Jika ditotal, bahkan ada 10 pemain yang berada di kotak penalti Indonesia, termasuk penjaga gawang Cahya Supriadi. Sementara Mali, terkonfirmasi hanya ada 5 pemain yang berada di sekitaran kotak kecil dan total hanya memiliki 7 pemain di kotak penalti.

Namun banyaknya jumlah pemain Indonesia ini tak disertai dengan cara antisipasi bola-bola atas yang tepat. Terlihat dalam momen itu, ketika bola diluncurkan oleh Makalou, tak ada satu pun pemain Indonesia yang berusaha untuk melompat dan memberikan gangguan. Apalagi sampai memotong jalur luncuran bola.

Secara total, dari sedemikan banyaknya pemain Indonesia yang berada di sekitar jalur bola, hanya Kadek Arel saja yang melompat dan membantu Cahya Supriadi memberikan gangguan pemain Mali, sementara selebihnya hanya menjadi penonton pertarungan.

Hal inilah yang tentunya menjadi problem besar dari waktu ke waktu tim-tim asuhan coach Indra.
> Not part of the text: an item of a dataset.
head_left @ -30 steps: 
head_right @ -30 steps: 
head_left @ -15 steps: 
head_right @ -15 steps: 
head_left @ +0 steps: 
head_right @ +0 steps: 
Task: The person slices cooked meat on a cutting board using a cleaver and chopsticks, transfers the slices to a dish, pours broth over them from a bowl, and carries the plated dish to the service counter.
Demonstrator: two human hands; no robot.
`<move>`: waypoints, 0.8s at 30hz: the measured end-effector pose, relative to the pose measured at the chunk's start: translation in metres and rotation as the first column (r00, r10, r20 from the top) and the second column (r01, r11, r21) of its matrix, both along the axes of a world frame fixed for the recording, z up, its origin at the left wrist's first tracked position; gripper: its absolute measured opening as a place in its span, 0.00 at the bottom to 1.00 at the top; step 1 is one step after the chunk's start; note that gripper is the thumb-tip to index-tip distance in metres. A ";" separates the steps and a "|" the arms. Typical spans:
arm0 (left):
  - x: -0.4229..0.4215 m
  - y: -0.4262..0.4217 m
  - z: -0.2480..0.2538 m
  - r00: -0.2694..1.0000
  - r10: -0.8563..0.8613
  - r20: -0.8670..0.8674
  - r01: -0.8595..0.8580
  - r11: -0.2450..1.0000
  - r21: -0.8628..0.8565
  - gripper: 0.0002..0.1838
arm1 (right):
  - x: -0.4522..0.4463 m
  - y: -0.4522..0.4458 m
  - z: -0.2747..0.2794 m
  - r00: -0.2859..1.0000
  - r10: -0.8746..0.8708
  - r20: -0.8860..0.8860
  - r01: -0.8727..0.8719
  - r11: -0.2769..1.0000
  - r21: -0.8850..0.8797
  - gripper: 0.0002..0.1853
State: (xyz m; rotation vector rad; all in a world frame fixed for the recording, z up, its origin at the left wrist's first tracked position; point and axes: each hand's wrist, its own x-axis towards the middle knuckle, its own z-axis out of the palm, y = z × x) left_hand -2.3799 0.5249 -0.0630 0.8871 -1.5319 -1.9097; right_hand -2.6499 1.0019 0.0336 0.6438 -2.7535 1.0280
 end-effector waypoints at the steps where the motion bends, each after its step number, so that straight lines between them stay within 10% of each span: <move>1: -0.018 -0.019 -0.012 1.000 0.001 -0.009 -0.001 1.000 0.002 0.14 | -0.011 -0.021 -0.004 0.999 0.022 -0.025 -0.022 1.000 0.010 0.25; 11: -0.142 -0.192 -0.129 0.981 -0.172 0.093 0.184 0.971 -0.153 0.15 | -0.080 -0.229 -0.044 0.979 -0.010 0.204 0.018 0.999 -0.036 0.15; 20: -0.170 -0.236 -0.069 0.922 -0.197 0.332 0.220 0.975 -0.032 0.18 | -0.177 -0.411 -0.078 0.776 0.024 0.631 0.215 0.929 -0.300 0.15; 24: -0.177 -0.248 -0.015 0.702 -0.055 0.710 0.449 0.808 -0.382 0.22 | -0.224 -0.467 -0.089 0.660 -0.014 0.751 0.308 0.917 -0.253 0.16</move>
Ketika ada tim lawan yang memainkan lontaran bola-bola atas, mereka kebanyakan hanya menonton dan tak memberikan gangguan atau mungkin memotong lajur bola, sehingga pada akhirnya bola-bola atas itu meluncur dengan mulus menemui sasarannya untuk kemudian memberikan mimpi buruk kepada mereka. 

Sangat disayangkan memang jika Timnas U-22 kembali kebobolan melalui cara ini. Pasalnya, dari pertandingan yang sudah-sudah, mereka juga berkali-kali tercabik dengan cara ini. Sehingga secara logika, jikapun ada evaluasi dari coach Indra, maka seharusnya sudah tak ada lagi kebobolan dengan cara seperti ini di tim yang diasuh oleh Indra Sjafri.